Quella immagine - scrisse il Professor Giovanni Boccia Artieri - è lì per essere un pezzo della nostra storia di cittadini connessi, è adatta al contesto e al mezzo. Più avanti, quando la rivedremo nella compattezza testo/immagine. Profetico.
(ps: grazie Vanessa per l’ispirazione)
Generazione senza punti
Mi ha colpito molto questo video su TikTok: ha generato più di 20.000 commenti e parla di un nuovo scontro generazionale. Pare che alla GenZ non piacciano i punti alla fine di un messaggio.
Ne ho scritto anche su Linkedin, Andrea Fontana ha riassunto la questione così:
Senti, per noi della Gen Z, il punto alla fine di un messaggio può sembrare, beh, un po' troppo definitivo. Siamo cresciuti con i social media, i messaggi istantanei e le chat che scorrono senza sosta. Quando comunichiamo, cerchiamo di mantenere un tono amichevole e continuo, quasi come se stessimo parlando faccia a faccia. Un messaggio senza punto alla fine ci dà la sensazione che la conversazione sia ancora aperta, che ci sia spazio per aggiungere altro, per continuare a parlare. Mettere un punto alla fine di una frase può sembrare come mettere un punto e basta: è come dire "ecco, ho finito di parlare", con un'aria di definitività che non sempre intendiamo. È un po' come chiudere una porta con forza anziché lasciarla socchiusa. Quando vediamo un punto, possiamo percepirlo come se chi ci sta scrivendo fosse arrabbiato, secco o distante. È strano, lo so, ma nella nostra testa funziona così. In definitiva, preferiamo lasciare le cose un po' più aperte, più flessibili, perché così possiamo continuare a comunicare senza interruzioni o malintesi.

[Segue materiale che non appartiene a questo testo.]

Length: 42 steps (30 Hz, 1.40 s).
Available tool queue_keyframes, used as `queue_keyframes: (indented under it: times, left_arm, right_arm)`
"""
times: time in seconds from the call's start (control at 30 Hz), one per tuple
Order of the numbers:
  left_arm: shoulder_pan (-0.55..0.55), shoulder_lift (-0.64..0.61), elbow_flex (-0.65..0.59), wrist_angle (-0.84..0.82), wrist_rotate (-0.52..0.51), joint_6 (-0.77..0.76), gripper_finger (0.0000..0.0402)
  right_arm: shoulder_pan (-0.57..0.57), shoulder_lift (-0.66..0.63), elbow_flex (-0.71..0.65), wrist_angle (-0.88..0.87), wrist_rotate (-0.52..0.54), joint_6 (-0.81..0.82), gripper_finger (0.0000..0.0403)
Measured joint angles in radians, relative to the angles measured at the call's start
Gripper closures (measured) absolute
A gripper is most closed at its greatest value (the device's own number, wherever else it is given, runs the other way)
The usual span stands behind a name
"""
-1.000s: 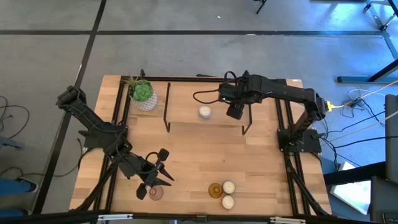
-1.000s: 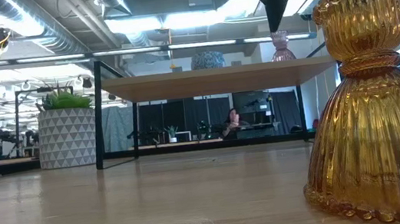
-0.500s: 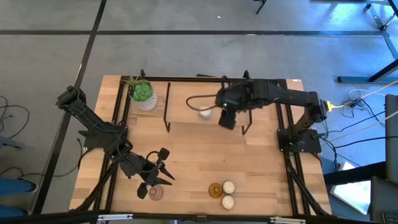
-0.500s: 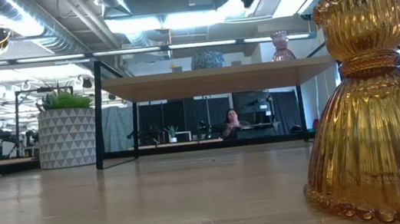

Ecco, questa potrebbe essere la prospettiva da Gen Z.
La mia prospettiva invece da Generazione X è che la grammatica conta e se ci vuole il punto ci metto il punto.
Tu cosa ne pensi? Col punto o senza?
L’arte ben pagata delle maglie da calcio
Ha fatto molto discutere la scelta dell’Inter di presentare, nell’anno della stella, una maglia non tradizionale e che non prevede solo le classiche strisce verticali (ha fatto discutere anche la scelta dello sponsor, un’agenzia di scommesse mascherata dal .sport che lo rende sito di informazione, ma ci vorrebbe tempo a trattare anche questo argomento).
Il video hero mostra, in un parallelismo con le stelle che appaiono sulla maglia dell'Inter, altri tipi di stelle che prendono vita in varie forme grazie al contributo di diversi artigiani: scolpite, tatuate, create. La campagna esalta il legame del brand con Milano, una città che - al pari dell’Inter - crea, costruisce e dà forma alle idee e ai sogni. E di San Siro: immagino che il progetto sia stato approvato una volta che durante la presentazione, i creativi, hanno fatto vedere questa immagine.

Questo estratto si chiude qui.